A frequent-terms report is generated, containing terms identified with at least minimum frequency prescribed by the
analyst, sorted by frequency. For instance, the term “Birdstrikes” was found in 475 of the over 4,000 incident reports,
but this may not be of interest to the analyst. If passenger behavior was of interest, the analyst could click on that term,
drill down to 448 incident reports containing that term, and build a data subset of those reports. A keyword correlation
model can also be of use in knowledge discovery. Figure 5 shows such a set of keyword correlations. Those terms that
were found to have correlations at or above the prescribed minimum are clustered by the software. Stronger relations
have bolder arcs. Each cluster is assigned a color by the software.

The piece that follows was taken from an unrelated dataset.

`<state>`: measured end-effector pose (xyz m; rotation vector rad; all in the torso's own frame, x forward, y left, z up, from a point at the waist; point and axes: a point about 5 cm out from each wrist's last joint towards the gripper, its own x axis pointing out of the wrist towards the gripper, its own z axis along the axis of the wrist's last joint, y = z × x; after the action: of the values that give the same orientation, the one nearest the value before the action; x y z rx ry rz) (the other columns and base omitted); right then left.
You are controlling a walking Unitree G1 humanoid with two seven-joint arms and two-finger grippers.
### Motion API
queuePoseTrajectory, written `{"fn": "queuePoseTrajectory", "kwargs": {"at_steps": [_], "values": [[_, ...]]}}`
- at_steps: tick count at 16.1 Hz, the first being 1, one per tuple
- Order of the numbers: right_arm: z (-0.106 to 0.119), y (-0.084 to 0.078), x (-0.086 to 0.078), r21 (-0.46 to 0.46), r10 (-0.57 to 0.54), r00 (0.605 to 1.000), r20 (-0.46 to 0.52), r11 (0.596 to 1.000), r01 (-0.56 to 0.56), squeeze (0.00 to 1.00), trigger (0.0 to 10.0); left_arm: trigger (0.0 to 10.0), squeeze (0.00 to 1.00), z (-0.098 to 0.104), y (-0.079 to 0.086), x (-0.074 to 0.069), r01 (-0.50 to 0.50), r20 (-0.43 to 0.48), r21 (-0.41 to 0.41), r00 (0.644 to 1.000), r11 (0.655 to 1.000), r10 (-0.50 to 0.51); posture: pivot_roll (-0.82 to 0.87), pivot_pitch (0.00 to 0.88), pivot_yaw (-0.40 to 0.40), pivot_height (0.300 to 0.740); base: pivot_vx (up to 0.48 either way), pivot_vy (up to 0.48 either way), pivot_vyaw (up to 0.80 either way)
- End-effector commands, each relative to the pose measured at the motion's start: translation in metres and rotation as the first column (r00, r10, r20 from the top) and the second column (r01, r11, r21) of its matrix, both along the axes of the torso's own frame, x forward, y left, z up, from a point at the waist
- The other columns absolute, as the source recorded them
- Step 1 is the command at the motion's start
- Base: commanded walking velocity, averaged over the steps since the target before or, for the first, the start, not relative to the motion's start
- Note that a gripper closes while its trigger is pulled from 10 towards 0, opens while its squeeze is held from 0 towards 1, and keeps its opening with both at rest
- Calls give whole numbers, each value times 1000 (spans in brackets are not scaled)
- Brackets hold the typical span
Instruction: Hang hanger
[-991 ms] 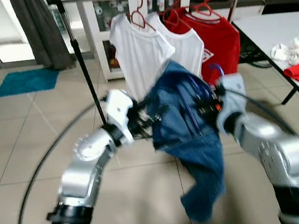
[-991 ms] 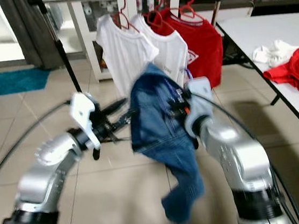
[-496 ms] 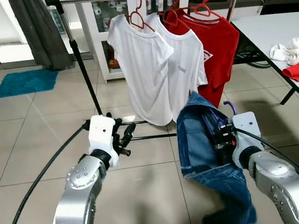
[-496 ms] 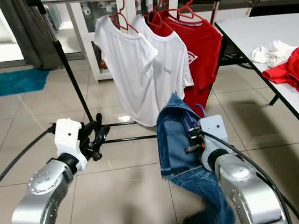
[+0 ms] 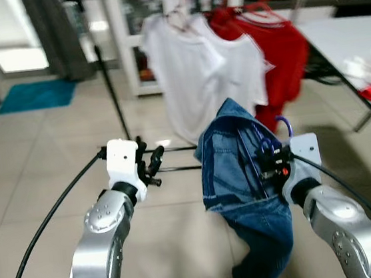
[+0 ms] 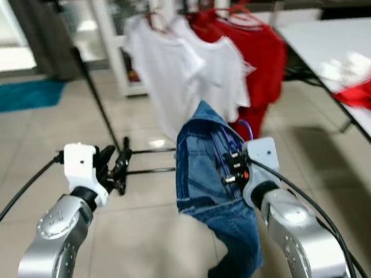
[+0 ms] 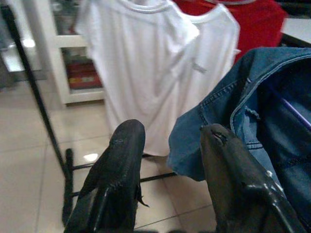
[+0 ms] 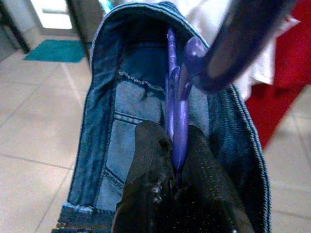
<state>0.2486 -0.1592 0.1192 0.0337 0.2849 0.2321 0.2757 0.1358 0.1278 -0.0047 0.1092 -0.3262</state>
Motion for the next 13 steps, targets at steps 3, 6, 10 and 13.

The analyst can click on nodes and drag them to more convenient locations. The purpose is to identify interesting
clusters. Birdstrikes are reported to be correlated with windows. That correlation is not interesting because it is
expected. However, more interesting associations may be identified. Rudders are expected to be associated with
pedals, and water is expected to be associated with bottle, but it may be interesting to see how the four terms are
correlated. The analyst can click on the arc between bottle and pedal, drilling down to a report showing the specific
incidents containing both terms “bottle” and “pedal.” Further details can be obtained by generating an HTML report
containing all incidents with related terms. Figure 6 shows the 11 incidents containing bottle and pedal (or their
semantic extensions), as well as other incidents containing either term without the other.

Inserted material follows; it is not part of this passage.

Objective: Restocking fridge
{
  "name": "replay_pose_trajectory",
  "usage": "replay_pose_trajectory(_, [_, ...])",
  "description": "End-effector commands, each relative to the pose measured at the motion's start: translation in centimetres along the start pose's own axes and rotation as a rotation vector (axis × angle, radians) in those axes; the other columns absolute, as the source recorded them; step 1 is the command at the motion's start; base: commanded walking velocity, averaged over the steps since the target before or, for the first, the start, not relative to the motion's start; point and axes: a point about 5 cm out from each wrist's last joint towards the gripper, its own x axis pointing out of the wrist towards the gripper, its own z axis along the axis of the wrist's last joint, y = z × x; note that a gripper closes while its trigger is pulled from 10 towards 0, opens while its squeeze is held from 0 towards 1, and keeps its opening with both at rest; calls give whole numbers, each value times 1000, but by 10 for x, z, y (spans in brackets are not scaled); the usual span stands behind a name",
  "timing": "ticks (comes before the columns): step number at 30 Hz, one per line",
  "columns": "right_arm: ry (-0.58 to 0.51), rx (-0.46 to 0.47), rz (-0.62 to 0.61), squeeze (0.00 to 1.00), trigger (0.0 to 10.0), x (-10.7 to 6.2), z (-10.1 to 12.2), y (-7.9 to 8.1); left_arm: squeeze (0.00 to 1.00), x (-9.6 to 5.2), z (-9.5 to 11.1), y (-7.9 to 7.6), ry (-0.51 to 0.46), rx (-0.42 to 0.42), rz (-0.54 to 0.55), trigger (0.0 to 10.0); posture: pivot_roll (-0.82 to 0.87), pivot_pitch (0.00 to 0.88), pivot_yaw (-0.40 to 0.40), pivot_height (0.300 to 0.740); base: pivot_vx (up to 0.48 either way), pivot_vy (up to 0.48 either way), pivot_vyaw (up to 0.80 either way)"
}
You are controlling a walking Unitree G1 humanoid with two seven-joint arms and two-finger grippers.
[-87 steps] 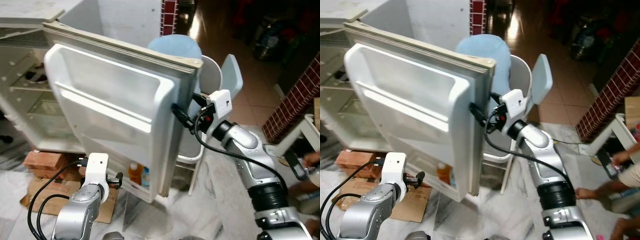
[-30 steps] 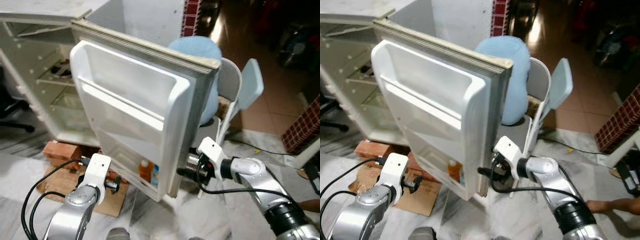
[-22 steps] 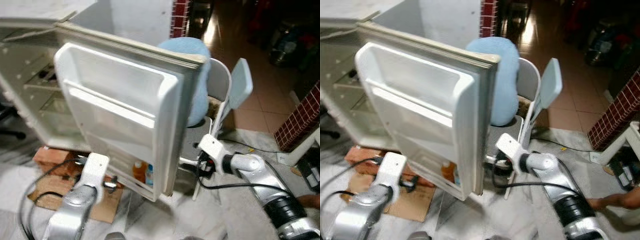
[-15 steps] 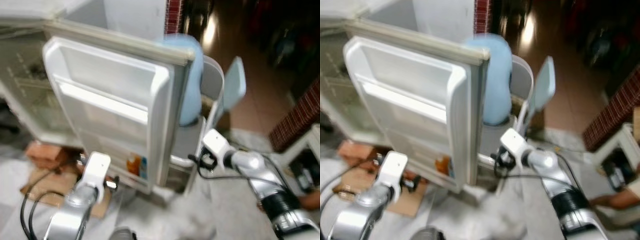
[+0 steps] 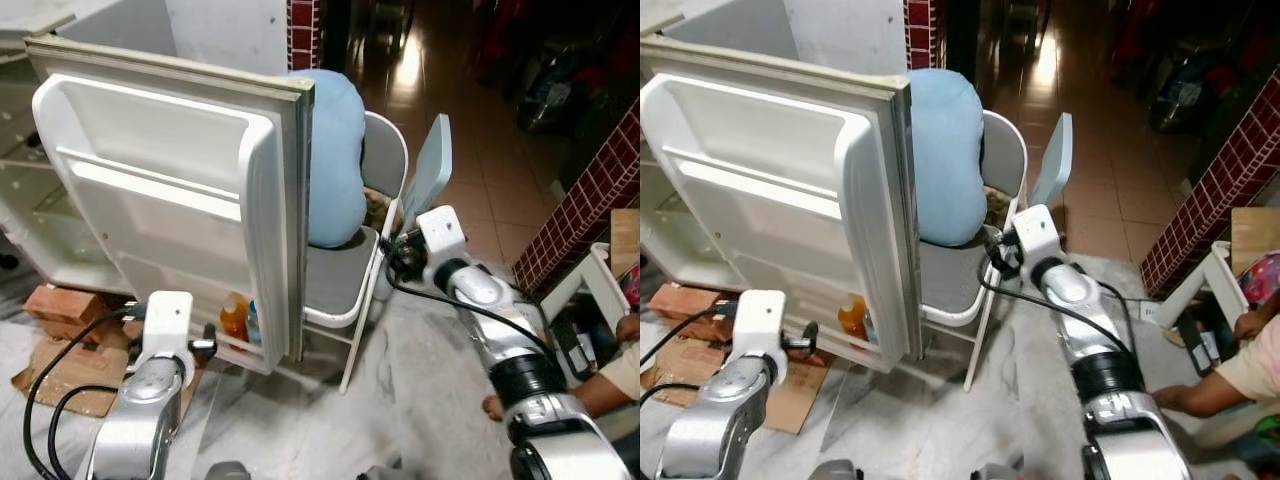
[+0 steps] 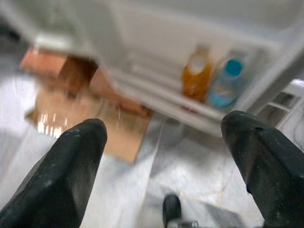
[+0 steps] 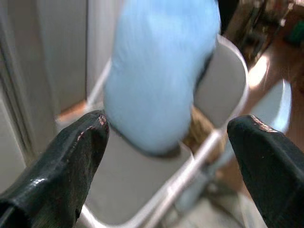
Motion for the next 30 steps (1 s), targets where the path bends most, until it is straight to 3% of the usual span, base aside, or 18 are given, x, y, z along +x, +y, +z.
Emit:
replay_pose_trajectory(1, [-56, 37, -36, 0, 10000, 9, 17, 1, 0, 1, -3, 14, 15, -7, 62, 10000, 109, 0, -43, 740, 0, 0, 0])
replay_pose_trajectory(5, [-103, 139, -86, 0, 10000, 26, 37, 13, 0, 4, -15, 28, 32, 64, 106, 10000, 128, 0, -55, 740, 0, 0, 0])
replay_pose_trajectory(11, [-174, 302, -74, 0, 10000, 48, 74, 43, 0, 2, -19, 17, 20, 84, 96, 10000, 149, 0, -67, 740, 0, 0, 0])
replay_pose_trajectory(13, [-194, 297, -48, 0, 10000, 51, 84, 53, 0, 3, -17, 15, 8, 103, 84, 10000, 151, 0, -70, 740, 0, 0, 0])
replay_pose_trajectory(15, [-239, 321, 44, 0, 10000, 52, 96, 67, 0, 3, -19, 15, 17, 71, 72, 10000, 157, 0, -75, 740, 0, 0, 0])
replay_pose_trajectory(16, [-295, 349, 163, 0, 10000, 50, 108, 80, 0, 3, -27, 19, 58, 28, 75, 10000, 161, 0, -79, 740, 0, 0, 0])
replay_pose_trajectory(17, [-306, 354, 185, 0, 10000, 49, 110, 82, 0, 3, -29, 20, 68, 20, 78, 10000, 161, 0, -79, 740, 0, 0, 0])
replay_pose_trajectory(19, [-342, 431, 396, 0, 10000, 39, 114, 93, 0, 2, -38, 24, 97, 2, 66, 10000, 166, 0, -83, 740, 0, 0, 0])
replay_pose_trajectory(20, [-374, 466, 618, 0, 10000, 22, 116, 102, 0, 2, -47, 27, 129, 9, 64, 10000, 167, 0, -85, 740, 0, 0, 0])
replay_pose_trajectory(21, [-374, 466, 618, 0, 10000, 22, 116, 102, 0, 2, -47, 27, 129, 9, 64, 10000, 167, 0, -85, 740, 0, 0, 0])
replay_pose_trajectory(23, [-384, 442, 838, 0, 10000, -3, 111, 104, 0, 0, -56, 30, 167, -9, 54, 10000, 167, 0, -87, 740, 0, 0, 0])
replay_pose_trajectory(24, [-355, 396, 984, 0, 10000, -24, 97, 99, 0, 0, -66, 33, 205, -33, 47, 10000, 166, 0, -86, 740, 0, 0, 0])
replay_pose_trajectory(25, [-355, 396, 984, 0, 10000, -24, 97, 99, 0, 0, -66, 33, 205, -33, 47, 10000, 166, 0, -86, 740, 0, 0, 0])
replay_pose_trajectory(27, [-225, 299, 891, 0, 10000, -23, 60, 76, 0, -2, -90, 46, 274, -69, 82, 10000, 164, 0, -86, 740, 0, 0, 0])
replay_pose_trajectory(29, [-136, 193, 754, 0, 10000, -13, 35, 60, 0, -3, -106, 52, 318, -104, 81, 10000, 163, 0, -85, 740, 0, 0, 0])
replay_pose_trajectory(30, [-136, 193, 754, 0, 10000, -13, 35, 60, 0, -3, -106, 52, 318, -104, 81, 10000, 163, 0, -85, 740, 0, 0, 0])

The four key terms in this cluster are color coded. This feature enables the analyst to see specific incidents in full,
along with selected attribute values (here report date and phase of flight). It appears that personnel in the cockpit
commonly have drink bottles, which sometimes roll around. In quite a few of these cases, the bottles could potentially
interfere with pedal operation, which seems something worth preventing, possibly through the use of cup holders.
The PolyAnalyst system has an internal dictionary of categories and synonyms, which can be customized and
extended. Figure 7 displays those terms falling under the keyword “mechanism.”
The system automatically searched and found 19 terms that fit its mapping of the keyword “mechanism.” The analyst
can click on a specific word, such as “wheel.” The 72 incidents would then be gathered in a drill-down report. A link
chart could be generated with specified minimum correlation and/or count between “wheel” and any particular
variable. Figure 8 shows such a link chart between mechanisms and the attribute “Event Type.”
Here the strongest relationship to the wheel mechanism is with foreign object damage. The event type was structured
data. Key terms are unstructured prior to processing by the software. The software has the ability to provide sufficient
structure to allow treatment of key terms as data itself. Then the conventional text mining analysis can be conducted.
Figure 9 shows a pivot table: a matrix of attributes and unstructured key terms used for analysis across the dimensions
selected.
Here, the 4,741 incidents are categorized by mechanism. Most (4,563) incident reports did not use a term relating to
mechanism. The most common related term was “mechanical device,” which occurred 152 times. The analyst might be
interested in steering mechanisms or related terms, which was present 13 times. The matrix then could be sliced along
a given path of selected attributes, such as “Event Type,” “Phase of Flight,” “Areas Involved,” and “Aircraft Master
Model.” Of these 13 incidents, nine involved the event type “Foreign Object Present.”
Of those nine cases, two involved the “Takeoff ” flight phase. Neither of these incidents involved a specified area of
the aircraft. The analyst can click on any subset in this matrix. Here the Phase of Flight value “Takeoff ” was selected.
The matching records for both cases were displayed at the bottom of Figure 9. The specific full text for record 1025
was shown at the bottom, with key terms color coded.
Step 4: Automatic Categorization
PolyAnalyst software also includes automatic categorization. For each key term, the subset of associated terms is the
basis for automatic categorization. Figure 10 shows part of the full categorization in the left window.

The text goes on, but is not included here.